The required lines are those that contain "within"; pull them out of the data and copy them.

[Data records — start]

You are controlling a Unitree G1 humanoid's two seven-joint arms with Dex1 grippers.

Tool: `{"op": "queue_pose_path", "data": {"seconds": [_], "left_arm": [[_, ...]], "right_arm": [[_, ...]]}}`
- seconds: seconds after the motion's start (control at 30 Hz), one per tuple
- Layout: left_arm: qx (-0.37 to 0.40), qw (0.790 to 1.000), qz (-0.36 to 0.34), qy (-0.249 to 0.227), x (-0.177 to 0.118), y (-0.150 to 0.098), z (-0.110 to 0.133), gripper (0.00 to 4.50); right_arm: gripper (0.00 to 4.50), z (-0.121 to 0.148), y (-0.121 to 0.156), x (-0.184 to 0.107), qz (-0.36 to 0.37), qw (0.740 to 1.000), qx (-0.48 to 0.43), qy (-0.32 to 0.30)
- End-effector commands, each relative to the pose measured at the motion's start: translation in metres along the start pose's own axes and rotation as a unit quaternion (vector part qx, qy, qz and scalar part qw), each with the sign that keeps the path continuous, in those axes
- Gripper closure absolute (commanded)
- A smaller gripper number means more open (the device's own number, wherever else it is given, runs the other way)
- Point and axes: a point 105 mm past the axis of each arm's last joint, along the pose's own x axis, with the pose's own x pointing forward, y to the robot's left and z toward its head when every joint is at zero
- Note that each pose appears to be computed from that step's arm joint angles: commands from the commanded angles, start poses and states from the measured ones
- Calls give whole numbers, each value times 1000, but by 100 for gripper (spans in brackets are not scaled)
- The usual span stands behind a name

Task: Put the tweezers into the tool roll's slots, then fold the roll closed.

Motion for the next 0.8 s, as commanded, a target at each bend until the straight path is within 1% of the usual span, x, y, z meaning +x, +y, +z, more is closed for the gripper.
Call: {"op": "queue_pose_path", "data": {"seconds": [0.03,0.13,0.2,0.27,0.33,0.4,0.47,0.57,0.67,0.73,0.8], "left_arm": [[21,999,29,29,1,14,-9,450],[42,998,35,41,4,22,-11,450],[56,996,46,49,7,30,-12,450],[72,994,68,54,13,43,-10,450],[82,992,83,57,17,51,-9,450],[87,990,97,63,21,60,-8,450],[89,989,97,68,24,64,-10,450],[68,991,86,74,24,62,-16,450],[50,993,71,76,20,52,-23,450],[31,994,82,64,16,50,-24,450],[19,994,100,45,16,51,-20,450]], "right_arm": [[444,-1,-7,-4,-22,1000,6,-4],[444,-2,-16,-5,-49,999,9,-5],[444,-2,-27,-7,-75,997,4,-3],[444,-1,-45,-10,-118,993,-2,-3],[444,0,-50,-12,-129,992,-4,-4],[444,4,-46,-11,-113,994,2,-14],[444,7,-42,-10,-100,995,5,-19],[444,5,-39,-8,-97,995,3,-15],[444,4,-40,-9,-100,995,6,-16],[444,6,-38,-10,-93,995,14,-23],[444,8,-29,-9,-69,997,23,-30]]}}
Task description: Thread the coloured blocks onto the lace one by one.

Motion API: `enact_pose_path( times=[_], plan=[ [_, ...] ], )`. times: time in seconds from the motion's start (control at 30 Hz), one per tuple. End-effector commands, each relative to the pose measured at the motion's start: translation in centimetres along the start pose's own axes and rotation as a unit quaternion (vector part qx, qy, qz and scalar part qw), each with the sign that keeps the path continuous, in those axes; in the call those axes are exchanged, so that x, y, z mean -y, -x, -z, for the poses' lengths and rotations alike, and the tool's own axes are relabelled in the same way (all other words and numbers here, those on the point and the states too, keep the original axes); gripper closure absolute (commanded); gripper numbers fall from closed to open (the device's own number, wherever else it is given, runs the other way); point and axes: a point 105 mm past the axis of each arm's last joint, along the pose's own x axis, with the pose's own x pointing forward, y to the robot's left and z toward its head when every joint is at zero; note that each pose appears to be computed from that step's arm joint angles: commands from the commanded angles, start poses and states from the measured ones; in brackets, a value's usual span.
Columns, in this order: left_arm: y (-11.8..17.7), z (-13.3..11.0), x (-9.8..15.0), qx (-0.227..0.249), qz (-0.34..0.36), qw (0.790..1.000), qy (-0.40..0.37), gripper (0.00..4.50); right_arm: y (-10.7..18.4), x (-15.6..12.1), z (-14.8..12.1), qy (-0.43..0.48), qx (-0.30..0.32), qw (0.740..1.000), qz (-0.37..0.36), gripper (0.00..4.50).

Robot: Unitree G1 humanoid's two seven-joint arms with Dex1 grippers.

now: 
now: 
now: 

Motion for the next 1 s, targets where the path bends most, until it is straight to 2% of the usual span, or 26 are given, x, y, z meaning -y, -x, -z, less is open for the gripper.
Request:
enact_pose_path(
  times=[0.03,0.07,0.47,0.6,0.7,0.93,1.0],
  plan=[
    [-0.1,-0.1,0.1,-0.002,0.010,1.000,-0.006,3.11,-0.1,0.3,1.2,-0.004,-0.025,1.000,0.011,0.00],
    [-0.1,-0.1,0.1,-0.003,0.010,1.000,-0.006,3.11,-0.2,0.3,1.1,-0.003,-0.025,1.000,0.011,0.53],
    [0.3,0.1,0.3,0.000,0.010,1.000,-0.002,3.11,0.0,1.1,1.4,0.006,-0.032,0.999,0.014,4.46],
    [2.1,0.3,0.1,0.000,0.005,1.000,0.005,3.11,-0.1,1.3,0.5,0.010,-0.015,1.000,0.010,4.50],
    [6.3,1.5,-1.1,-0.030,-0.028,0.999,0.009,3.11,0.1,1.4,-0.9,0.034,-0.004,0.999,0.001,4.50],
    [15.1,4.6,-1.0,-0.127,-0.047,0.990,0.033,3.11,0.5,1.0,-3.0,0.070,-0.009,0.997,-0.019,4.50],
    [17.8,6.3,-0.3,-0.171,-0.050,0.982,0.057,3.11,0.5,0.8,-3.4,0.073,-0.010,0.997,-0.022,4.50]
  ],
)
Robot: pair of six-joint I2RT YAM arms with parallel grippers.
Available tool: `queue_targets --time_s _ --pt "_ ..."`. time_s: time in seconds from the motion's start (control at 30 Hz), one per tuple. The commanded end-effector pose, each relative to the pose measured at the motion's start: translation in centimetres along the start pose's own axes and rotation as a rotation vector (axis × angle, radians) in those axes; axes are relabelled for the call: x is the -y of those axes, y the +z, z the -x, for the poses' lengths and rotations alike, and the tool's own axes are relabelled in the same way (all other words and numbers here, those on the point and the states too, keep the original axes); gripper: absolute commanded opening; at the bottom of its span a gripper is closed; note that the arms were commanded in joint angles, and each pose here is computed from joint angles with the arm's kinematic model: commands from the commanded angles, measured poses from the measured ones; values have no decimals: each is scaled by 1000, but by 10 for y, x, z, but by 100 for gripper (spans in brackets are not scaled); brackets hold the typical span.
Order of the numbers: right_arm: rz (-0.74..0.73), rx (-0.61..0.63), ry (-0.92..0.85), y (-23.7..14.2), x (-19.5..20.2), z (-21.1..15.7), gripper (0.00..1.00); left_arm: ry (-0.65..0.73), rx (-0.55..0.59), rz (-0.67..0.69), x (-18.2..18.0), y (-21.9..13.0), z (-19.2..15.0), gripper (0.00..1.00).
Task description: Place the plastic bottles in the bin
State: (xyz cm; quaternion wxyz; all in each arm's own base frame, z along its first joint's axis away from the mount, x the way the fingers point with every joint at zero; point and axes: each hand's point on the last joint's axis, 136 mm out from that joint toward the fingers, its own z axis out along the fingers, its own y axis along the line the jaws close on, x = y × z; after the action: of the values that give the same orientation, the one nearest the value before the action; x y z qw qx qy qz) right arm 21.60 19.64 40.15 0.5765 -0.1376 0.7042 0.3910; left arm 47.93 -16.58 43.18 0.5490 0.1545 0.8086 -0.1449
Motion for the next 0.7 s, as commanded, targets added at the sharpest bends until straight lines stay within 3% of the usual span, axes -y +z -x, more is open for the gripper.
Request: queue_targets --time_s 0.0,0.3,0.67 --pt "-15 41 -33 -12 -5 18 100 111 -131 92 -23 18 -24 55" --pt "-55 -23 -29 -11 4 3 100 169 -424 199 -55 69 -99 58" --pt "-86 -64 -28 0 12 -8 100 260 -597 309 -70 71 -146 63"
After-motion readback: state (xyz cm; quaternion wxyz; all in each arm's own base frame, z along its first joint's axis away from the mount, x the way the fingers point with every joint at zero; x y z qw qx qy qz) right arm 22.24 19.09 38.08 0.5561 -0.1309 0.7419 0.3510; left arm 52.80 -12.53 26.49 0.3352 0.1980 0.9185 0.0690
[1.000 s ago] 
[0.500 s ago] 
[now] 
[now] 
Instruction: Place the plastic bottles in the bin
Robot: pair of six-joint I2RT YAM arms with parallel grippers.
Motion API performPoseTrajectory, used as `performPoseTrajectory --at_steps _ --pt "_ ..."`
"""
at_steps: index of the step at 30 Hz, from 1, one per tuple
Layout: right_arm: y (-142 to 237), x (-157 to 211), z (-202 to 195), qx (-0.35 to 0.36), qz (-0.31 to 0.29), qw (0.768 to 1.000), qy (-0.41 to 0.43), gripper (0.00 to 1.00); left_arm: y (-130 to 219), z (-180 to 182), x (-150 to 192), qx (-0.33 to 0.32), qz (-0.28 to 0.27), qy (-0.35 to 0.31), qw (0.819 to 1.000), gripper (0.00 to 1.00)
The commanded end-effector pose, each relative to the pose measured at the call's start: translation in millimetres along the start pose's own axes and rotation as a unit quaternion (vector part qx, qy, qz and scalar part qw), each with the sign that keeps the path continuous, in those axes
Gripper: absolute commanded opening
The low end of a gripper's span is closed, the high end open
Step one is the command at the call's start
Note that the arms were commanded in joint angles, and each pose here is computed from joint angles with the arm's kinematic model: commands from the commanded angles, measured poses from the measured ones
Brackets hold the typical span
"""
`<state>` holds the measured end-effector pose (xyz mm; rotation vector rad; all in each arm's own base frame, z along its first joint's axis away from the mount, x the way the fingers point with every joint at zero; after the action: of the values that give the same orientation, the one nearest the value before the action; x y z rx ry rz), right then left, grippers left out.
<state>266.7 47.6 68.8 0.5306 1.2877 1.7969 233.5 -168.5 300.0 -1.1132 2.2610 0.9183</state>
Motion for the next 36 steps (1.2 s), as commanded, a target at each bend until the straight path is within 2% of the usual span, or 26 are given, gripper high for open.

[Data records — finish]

## [Response]
Motion for the next 0.8 s, as commanded, a target at each bend until the straight path is within 1% of the usual span, x, y, z meaning +x, +y, +z, more is closed for the gripper.
Motion for the next 0.7 s, as commanded, targets added at the sharpest bends until straight lines stay within 3% of the usual span, axes -y +z -x, more is open for the gripper.
Motion for the next 36 steps (1.2 s), as commanded, a target at each bend until the straight path is within 2% of the usual span, or 26 are given, gripper high for open.

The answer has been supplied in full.